About this exercise. List all the lines in these records that hold "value".

Collection entries:
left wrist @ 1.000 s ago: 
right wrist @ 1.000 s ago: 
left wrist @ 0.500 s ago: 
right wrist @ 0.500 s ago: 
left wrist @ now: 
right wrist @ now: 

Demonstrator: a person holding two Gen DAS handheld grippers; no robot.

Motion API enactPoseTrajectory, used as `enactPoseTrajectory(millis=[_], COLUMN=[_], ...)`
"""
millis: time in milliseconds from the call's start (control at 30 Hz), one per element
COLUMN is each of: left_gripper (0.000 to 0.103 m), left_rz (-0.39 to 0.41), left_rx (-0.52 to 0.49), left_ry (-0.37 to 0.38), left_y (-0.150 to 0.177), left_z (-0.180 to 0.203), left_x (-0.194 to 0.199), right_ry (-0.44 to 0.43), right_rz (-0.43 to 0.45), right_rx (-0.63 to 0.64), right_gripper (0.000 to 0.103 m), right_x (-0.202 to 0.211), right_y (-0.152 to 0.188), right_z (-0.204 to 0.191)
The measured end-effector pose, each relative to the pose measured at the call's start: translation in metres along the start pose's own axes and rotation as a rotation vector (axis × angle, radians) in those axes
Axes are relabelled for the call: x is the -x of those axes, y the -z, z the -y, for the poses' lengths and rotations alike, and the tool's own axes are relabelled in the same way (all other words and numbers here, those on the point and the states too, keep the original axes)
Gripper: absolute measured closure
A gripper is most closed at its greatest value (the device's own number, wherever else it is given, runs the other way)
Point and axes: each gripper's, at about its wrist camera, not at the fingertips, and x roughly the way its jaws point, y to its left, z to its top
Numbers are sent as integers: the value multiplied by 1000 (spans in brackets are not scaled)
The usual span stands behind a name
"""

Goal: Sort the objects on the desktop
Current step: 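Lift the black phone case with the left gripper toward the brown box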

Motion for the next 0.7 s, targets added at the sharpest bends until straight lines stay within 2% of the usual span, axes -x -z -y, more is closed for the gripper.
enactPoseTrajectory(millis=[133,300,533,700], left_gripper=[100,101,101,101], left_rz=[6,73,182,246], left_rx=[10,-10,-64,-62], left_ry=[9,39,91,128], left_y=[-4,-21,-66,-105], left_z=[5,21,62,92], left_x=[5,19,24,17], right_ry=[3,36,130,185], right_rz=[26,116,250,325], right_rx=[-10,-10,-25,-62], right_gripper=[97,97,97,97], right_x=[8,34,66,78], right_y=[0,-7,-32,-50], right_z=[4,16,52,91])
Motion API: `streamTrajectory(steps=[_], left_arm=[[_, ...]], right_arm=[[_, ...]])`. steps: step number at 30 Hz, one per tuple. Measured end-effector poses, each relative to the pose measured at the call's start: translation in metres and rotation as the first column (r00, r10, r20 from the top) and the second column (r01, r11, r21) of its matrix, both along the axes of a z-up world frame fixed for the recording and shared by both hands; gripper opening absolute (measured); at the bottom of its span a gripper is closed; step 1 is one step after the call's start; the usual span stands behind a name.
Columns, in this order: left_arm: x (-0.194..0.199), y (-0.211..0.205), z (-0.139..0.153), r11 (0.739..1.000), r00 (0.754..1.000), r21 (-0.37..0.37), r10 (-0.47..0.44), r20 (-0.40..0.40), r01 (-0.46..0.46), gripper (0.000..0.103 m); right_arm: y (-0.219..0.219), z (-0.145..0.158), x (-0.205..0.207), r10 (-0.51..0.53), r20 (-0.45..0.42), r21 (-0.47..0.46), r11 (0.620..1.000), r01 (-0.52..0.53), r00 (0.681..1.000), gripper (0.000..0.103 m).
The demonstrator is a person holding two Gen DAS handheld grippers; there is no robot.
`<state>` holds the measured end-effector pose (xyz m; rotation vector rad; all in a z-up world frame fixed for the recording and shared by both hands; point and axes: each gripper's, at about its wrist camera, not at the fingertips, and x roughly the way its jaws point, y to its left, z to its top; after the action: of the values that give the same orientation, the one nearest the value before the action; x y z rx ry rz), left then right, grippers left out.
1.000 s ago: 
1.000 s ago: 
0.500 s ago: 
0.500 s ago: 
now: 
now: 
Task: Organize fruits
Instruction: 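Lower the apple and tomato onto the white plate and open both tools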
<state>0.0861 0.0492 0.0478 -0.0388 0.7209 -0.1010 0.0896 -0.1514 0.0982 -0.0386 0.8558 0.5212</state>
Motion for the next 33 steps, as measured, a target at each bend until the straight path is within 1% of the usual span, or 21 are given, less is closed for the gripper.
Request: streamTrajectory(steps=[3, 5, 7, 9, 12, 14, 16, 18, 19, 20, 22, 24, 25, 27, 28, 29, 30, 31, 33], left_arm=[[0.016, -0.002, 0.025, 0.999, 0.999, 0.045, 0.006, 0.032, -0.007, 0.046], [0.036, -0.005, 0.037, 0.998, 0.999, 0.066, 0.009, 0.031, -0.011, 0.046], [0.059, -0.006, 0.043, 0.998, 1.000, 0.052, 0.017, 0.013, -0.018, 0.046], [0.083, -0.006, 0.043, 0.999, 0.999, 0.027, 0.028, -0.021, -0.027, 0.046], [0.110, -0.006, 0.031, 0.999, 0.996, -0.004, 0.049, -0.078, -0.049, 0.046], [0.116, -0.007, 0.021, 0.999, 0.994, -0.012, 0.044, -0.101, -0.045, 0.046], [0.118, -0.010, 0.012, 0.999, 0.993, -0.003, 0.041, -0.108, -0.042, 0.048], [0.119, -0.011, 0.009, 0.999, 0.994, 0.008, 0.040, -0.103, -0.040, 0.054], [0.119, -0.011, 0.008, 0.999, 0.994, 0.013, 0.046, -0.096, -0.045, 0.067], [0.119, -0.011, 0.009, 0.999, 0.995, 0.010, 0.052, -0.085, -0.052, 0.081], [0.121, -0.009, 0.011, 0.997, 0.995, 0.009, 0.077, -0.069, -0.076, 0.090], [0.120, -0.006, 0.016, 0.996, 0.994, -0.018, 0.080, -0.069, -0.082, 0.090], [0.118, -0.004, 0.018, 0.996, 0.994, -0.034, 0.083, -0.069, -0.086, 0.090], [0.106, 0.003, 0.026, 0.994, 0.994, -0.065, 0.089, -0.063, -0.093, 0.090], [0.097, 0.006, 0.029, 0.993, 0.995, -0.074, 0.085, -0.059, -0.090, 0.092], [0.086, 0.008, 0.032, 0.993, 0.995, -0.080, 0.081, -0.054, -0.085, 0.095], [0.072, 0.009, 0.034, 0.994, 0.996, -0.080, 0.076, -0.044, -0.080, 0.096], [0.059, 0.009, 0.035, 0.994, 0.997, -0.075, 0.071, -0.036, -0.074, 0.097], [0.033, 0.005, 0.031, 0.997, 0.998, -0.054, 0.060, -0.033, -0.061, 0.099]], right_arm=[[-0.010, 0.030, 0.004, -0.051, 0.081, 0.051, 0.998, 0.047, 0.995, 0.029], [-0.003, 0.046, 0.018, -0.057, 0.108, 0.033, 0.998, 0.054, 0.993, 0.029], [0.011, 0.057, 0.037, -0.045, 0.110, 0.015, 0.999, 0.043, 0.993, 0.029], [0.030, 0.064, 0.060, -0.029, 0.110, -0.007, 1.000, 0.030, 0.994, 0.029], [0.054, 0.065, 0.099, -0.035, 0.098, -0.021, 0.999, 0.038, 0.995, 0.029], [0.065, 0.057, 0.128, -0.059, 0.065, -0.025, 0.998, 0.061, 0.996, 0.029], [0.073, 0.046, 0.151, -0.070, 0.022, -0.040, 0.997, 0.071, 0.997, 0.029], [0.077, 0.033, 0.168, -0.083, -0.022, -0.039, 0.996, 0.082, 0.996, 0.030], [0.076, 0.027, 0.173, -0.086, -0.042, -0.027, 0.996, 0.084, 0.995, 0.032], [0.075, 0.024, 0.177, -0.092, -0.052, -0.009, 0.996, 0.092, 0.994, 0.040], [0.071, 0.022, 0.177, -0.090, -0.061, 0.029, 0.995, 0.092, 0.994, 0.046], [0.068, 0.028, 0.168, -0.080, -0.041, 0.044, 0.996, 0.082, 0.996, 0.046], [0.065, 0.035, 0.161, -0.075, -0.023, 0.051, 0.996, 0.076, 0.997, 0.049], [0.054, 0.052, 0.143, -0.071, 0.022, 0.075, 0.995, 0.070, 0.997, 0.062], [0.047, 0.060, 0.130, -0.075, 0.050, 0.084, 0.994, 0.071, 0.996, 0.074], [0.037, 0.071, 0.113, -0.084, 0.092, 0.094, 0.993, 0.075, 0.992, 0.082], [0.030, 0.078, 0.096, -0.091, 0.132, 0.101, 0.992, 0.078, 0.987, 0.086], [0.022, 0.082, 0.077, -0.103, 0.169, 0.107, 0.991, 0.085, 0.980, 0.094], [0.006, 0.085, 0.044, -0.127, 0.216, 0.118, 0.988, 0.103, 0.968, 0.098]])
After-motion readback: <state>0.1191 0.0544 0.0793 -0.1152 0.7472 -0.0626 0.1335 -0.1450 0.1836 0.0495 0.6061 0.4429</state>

Solution for this exercise.
A gripper is most closed at its greatest value (the device's own number, wherever else it is given, runs the other way)
Numbers are sent as integers: the value multiplied by 1000 (spans in brackets are not scaled)
`<state>` holds the measured end-effector pose (xyz m; rotation vector rad; all in a z-up world frame fixed for the recording and shared by both hands; point and axes: each gripper's, at about its wrist camera, not at the fingertips, and x roughly the way its jaws point, y to its left, z to its top; after the action: of the values that give the same orientation, the one nearest the value before the action; x y z rx ry rz), left then right, grippers left out.

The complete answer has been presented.